---------- Recorded information ----------
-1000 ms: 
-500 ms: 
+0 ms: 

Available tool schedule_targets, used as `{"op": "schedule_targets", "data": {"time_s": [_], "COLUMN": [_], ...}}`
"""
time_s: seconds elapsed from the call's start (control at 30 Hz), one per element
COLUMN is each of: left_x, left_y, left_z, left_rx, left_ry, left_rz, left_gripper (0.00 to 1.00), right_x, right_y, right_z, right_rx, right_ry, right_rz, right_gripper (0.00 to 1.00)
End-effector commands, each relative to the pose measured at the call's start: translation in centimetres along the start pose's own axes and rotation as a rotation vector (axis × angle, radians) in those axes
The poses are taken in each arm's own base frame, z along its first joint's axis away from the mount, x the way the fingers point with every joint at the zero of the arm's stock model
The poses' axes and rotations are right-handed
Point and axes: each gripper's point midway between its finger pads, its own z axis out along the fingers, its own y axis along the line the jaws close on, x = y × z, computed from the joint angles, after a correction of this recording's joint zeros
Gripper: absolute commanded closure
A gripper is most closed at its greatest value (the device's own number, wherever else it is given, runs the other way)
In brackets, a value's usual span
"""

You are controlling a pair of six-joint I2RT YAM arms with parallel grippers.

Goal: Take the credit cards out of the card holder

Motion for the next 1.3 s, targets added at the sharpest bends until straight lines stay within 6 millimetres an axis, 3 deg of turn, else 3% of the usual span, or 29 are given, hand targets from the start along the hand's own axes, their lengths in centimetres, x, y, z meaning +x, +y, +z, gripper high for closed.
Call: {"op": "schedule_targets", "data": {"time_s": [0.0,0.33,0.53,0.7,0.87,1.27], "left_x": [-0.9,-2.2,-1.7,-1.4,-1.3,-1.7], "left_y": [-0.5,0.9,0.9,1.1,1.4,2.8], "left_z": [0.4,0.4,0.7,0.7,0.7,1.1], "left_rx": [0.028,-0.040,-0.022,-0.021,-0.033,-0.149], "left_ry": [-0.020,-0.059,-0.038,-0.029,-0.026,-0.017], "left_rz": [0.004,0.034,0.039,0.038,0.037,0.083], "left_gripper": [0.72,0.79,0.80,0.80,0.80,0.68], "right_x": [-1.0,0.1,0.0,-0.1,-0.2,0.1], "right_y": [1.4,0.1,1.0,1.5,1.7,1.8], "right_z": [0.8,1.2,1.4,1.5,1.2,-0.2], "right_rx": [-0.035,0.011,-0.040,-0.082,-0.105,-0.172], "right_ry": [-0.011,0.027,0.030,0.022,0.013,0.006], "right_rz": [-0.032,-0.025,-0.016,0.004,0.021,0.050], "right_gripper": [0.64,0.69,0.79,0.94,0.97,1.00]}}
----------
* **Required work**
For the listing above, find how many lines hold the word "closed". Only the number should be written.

* **Answer to this task**
2